3. Inammissibile è anche il terzo motivo, posto che, alla stregua della costante linea interpretativa di questa Corte regolatrice, l’art. 360 c.p.c., comma 1, n. 5, nell’attuale testo modificato dal D.Lgs. n. 40 del 2006, art. 2, riguarda un vizio specifico denunciabile per cassazione relativo all’omesso esame di un fatto controverso e decisivo per il giudizio, da intendersi riferito a un preciso accadimento o una precisa circostanza in senso storico-naturalistico, come tale non ricomprendente questioni o argomentazioni, sicchè sono inammissibili le censure che, irritualmente, estendano il paradigma normativo a quest’ultimo profilo (Sez. 6 – 1, n. 22397 del 06/09/2019, Rv. 655413; Sez. 1 -, n. 26305 del 18/10/2018, Rv. 651305): ciò, perchè, siccome statuito dal diritto vivente: “E’ denunciabile in cassazione solo l’anomalia motivazionale che si tramuta in violazione di legge costituzionalmente rilevante, in quanto attinente all’esistenza della motivazione in sè, purchè il vizio risulti dal testo della sentenza impugnata, a prescindere dal confronto con le risultanze processuali.
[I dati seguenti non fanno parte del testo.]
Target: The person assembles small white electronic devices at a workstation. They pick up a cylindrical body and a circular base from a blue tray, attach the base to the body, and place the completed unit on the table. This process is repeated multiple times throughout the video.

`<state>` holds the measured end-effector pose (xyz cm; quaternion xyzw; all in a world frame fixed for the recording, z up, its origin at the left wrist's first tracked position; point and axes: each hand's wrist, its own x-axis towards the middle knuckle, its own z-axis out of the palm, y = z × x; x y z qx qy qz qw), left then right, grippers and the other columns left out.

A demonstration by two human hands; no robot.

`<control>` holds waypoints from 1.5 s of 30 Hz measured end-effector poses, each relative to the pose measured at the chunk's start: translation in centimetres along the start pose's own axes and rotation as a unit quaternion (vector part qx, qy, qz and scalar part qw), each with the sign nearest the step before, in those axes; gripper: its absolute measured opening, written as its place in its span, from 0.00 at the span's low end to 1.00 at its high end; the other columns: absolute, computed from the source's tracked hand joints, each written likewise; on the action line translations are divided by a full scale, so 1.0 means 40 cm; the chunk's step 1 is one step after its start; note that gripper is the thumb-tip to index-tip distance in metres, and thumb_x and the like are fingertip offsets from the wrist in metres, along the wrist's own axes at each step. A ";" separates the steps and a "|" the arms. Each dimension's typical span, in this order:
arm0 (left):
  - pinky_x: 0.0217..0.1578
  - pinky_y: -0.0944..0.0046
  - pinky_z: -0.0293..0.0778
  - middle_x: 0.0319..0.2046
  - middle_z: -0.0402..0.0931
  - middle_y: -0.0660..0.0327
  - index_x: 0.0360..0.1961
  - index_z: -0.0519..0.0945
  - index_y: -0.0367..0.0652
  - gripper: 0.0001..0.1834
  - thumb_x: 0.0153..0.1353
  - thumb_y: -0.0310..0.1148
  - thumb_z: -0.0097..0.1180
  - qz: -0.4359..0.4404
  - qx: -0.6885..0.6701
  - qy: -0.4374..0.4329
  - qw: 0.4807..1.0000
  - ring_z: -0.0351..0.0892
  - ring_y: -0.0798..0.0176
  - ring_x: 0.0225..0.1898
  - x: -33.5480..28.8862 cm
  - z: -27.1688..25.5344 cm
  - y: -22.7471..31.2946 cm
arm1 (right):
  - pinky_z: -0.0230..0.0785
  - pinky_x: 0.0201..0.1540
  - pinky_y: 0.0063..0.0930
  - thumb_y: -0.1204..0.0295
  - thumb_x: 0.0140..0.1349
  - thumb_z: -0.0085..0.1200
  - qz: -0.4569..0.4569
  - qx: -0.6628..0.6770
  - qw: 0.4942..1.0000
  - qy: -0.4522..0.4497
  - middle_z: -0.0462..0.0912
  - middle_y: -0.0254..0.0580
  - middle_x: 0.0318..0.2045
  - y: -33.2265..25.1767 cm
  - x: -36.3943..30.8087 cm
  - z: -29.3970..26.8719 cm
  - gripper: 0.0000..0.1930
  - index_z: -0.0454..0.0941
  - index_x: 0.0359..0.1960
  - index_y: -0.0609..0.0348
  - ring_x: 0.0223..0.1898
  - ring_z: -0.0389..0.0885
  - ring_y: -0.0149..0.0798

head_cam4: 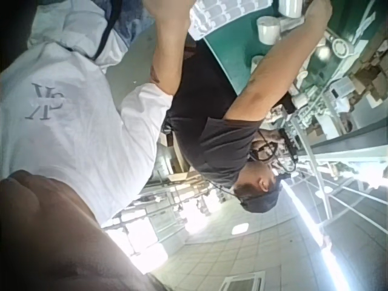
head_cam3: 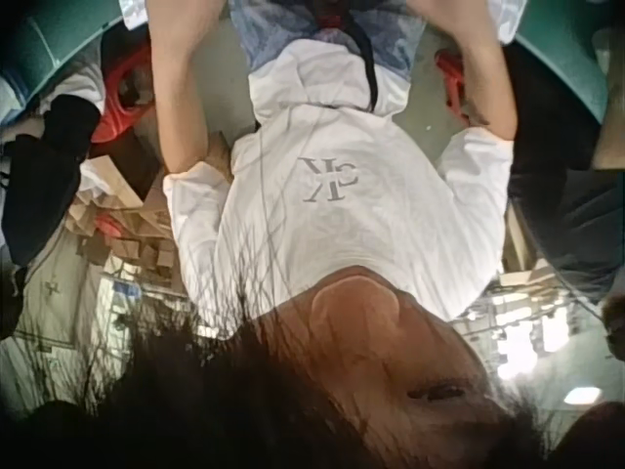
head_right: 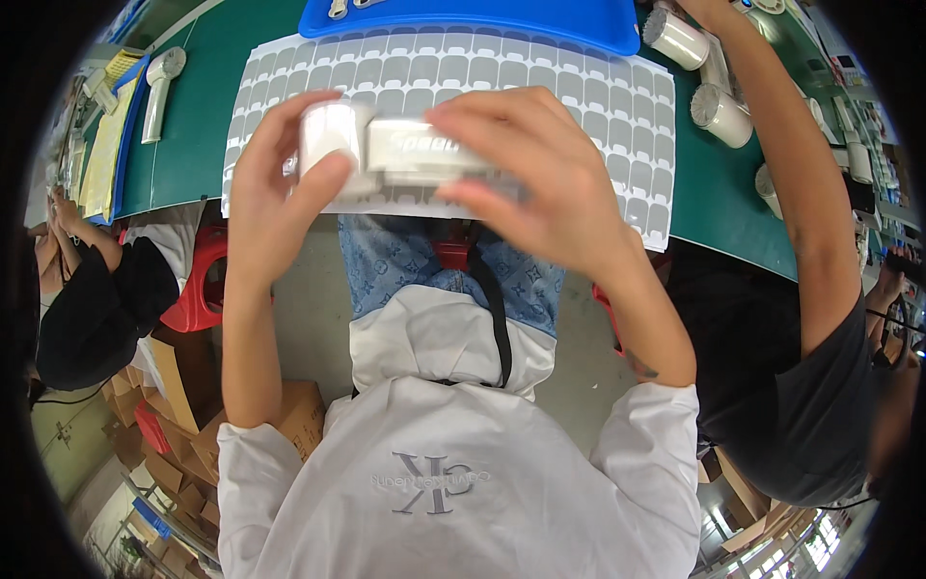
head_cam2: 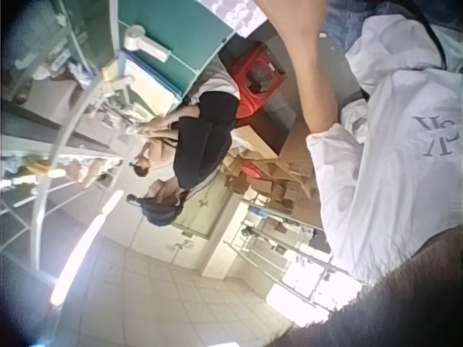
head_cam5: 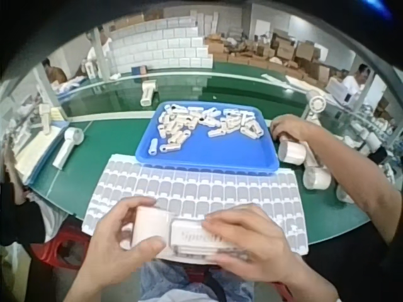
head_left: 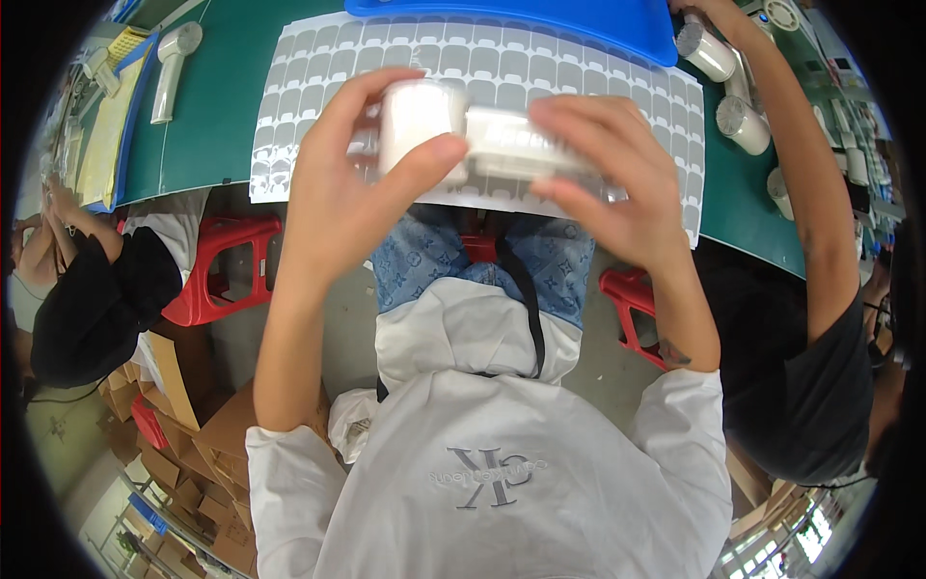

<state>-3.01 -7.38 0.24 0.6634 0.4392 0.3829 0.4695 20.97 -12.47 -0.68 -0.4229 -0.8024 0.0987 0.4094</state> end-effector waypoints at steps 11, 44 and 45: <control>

Tale anomalia si esaurisce nella “mancanza assoluta di motivi sotto l’aspetto materiale e grafico”, nella “motivazione apparente”, nel “contrasto irriducibile tra affermazioni inconciliabili” e nella “motivazione perplessa ed obiettivamente incomprensibile”, esclusa qualunque rilevanza del semplice difetto di “sufficienza” della motivazione” (Sez. U, n. 8053 del 07/04/2014, Rv. 629830 – 01).

4. Il ricorso, pertanto, deve essere dichiarato inammissibile. Segue la condanna del ricorrente, siccome soccombente, al pagamento delle spese affrontate dalla controricorrente Amministrazione per il presente grado di giudizio, che devono essere liquidate in complessivi Euro 2.100,00 per compenso, oltre le spese prenotate a debito. Il doppio contributo di cui al D.P.R. n. 115 del 2002, art. 13, comma 1 quater, dovrà essere corrisposto ove ne sussistano i presupposti, secondo quanto chiarito dalla sentenza Sez. 1 n. 9660/2019, cui si intende prestare adesione.

P.Q.M.

La Corte dichiara inammissibile il ricorso. Condanna il ricorrente al pagamento, in favore della controricorrente, delle spese del giudizio di legittimità, che liquida in Euro 2.100,00 oltre alle spese prenotate a debito. Il doppio contributo di cui al D.P.R. n. 115 del 2002, art. 13, comma 1 quater, dovrà essere versato, ove ne sussistano i presupposti.

Così deciso in Roma, il 4 dicembre 2019.